Место, пространство текстов Соколовского можно представить себе как точку пересечения двух плоскостей: сюжета, рассказываемого в тексте, и некоторого иного события, остающегося за кадром. Однако именно к нему, к непроговариваемому знанию об этом ином повествовании текст, так или иначе, отсылает. Что именно происходит при таком пересечении плоскостей объяснить нелегко. Можно было бы сказать, что именно в этой точке вырабатывается то самое вещество нелинейной смысловой свободы3.

Важно, что эта свобода работает не как разделитель (освободитель) смыслов, а как соединитель – тот самый код, связующий между собой не только разорванное социальное существо человека, но и любые самые разнородные вещи.

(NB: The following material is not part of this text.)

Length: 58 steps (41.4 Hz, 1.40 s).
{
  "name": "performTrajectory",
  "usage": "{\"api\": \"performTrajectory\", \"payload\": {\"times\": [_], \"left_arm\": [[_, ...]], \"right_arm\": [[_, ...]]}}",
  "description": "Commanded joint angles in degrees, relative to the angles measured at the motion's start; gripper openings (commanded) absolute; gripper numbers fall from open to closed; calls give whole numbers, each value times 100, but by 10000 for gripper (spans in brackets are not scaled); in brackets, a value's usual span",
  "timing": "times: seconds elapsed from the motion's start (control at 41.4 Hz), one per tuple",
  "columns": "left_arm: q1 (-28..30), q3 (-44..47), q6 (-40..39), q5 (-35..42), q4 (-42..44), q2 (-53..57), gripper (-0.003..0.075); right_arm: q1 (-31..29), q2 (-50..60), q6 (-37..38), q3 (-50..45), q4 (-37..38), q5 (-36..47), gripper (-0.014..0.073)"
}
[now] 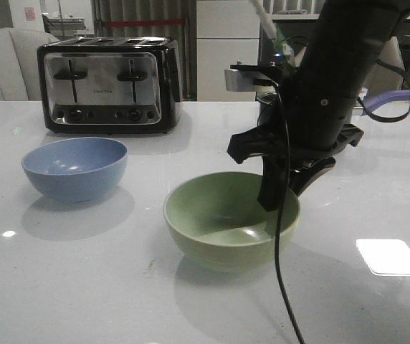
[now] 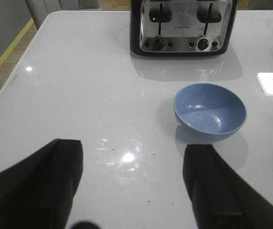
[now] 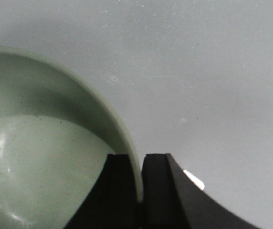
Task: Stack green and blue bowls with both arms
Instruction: 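Carry the green bowl toward the table center and set it down, then open the right gripper and withdraw it from the green bowl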
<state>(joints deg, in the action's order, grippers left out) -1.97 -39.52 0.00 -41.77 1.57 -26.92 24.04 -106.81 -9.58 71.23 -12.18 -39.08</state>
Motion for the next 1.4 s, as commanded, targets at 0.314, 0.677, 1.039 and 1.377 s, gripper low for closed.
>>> {"api": "performTrajectory", "payload": {"times": [0.314,0.677,1.039,1.377], "left_arm": [[12,-145,-49,468,-56,-56,506],[12,-107,-49,468,-88,-56,505],[12,-107,-39,480,-88,-56,505],[-256,-157,116,506,-116,-465,506]], "right_arm": [[1,564,-41,160,-72,255,468],[334,2688,-688,-497,-66,245,468],[383,5393,-705,-1996,-66,212,468],[378,6892,-705,-2610,-71,-276,468]]}}
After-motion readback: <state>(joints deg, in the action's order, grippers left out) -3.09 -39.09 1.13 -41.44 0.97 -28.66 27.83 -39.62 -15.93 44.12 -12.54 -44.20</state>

Внешне хаотически устроенные, тексты Соколовского оставляют ощущение отчетливой логичности. Производит его именно тотальная связность, или возможность связанности всех феноменов. Код, обеспечивающий беспрестанный перевод вещей друг на друга (не «в», а «на» – как языки) не подлежит дешифровке, но его присутствие здесь неоспоримо. Главное событие этих текстов – именно в остановленном мгновении связывания, в установлении новых отношений.

* * *

Опубликовано в: Русская проза. 2013. Выпуск В. С. 547–549.

1 Выход в начале 2000-х годов за пределы маргинального круга в тот или иной вариант «большой жизни» естествен для поколения, к которому принадлежит автор.

2 Фотографические ассоциации неслучайны: тексты Соколовского часто устроены именно как почти репортажная фиксация мгновения.

3 Заметим, эта свобода не противоположна тому или иному конструкту социального успеха или жизненной удачливости, а соотносится с ней все тем же методом пересекающихся плоскостей.